### Deep Structured Semantic Model - Index Building
This notebook is used to build the index for the Deep Structured Semantic Model (DSSM) using the Yelp dataset. The DSSM model is used to retrieve similar businesses based on the business name and categories. The model is built using the `faiss` library which is a library for efficient similarity search and clustering of dense vectors.

#### Pre-requisites
1. Have the processed `user_model.keras`, `scalers.pkl` and `encoder.pkl` in the `./Saved_Triplet_Hinge_Loss` folder.
2. Have the processed Yelp dataset in the `../../data/processed_data/yelp_data` folder.
3. Have the virtual environment setup and used for the notebook.

#### Output
1. `faiss_index.bin` - The index file that is used to retrieve similar businesses based on the business name and categories.
2. `business_ids.npy` - The business ids that are used to retrieve the business details from the Yelp dataset.
3. `user_continuous_features.pkl` - The user continuous features that are used to retrieve the user details from the Yelp dataset. (Temporary file)

#### Move to Production
1. Gather all the files in the `./Saved_Triplet_Hinge_Loss` folder and move them to the `../../data/processed_data/DSSM` folder. The files are:
    - `user_model.keras`
    - `user_scalers.pkl`
    - `user_id_encoder.pkl`
    - `user_continous_features.pkl` (Temporary file)
    - `faiss_index.bin` (This replaces the business model)
    - `business_ids.npy`
    - `business_id_encoder.pkl`

In [74]:
from general_program import *
import faiss

In [75]:
user_model, item_model, user_id_encoder, business_id_encoder, categories_encoder, user_scaler, business_scaler = load_saved_models(save_folder_path='Saved_Triplet_Hinge_Loss/')

In [76]:
user_df, business_df, review_df, user_continuous_features_scaled, business_continuous_features_scaled, num_users, num_businesses, num_categories = prepare_data(user_df, business_df, review_df, categories_df, user_id_encoder, business_id_encoder, categories_encoder, user_scaler, business_scaler, use_stage='test')

In [77]:
business_category_map = business_df.set_index('business_id_encoded')['category_encoded']

In [78]:
# Step 1: Prepare the Faiss index for business embeddings
def create_faiss_index(item_model, business_ids, business_cont_features, business_category_map, max_category_length=MAX_CATEGORY_LENGTH):
    business_categories = business_category_map.loc[business_ids].apply(
        lambda x: x if isinstance(x, list) else []
    )
    business_category_padded = pad_sequences(business_categories.tolist(), maxlen=max_category_length, padding="post")

    # Predict embeddings
    business_embeddings = item_model.predict([business_ids, business_category_padded, business_cont_features])

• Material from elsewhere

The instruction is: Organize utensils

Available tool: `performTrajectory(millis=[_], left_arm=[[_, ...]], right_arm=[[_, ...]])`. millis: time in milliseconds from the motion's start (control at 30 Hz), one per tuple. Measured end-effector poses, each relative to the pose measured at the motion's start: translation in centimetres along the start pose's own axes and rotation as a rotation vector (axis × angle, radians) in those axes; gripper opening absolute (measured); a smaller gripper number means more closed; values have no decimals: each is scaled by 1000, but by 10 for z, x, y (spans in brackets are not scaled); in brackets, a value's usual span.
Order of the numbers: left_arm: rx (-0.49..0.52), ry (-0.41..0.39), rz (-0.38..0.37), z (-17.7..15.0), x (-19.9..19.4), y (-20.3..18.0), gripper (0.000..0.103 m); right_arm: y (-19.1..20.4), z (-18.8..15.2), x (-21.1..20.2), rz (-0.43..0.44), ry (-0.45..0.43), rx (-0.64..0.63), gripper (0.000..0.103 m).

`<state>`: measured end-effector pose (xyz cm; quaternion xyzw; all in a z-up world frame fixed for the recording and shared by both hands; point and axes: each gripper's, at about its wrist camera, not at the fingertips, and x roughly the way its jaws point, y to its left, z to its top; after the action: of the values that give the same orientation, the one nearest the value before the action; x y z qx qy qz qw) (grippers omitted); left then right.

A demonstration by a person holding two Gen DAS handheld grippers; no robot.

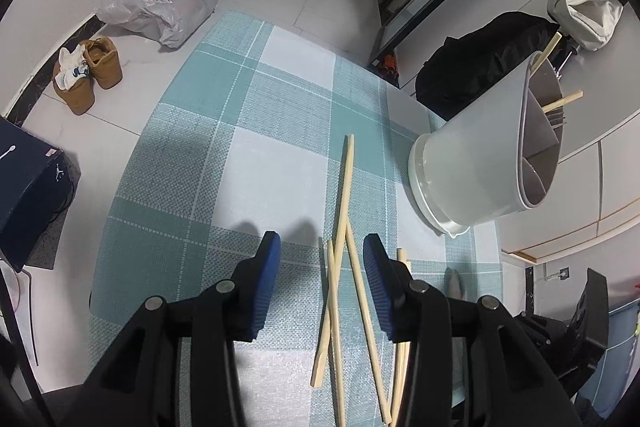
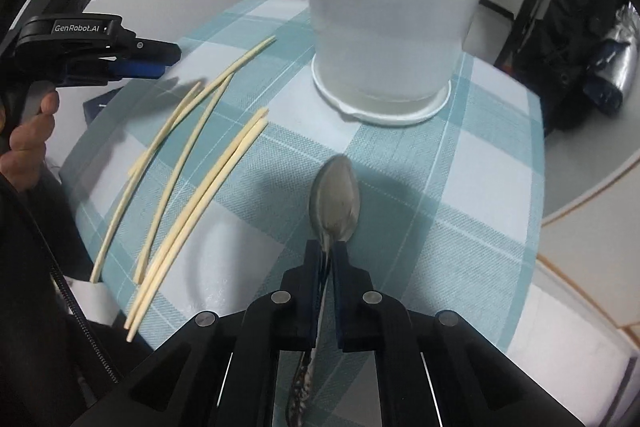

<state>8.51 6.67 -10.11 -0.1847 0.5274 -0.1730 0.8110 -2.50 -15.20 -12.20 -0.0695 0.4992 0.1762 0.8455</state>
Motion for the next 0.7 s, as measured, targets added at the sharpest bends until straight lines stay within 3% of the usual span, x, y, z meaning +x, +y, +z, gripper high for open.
performTrajectory(millis=[233, 500, 700], left_arm=[[-6, -11, 29, 0, -3, 5, 38], [74, 9, 81, -7, 4, -5, 38], [126, 49, 99, -11, 12, -15, 38]], right_arm=[[-14, 14, 14, 50, -9, 67, 34], [-1, 29, 29, -4, -22, 28, 35], [-12, 24, 25, 53, -91, 122, 34]])
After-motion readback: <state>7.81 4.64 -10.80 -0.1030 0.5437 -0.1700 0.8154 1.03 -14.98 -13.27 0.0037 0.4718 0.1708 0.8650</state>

    business_embeddings_normalized = normalize(business_embeddings, axis=1)
    # Create a Faiss index for cosine similarity (using inner product)
    index = faiss.IndexFlatIP(business_embeddings_normalized.shape[1])  # Assuming 16-dimensional embeddings
    index.add(business_embeddings_normalized)
    return index, business_embeddings_normalized

business_ids = business_continuous_features_scaled.index.values
faiss_index, business_embeddings_normalized = create_faiss_index(
    item_model, business_ids, 
    business_continuous_features_scaled.values, 
    business_category_map
)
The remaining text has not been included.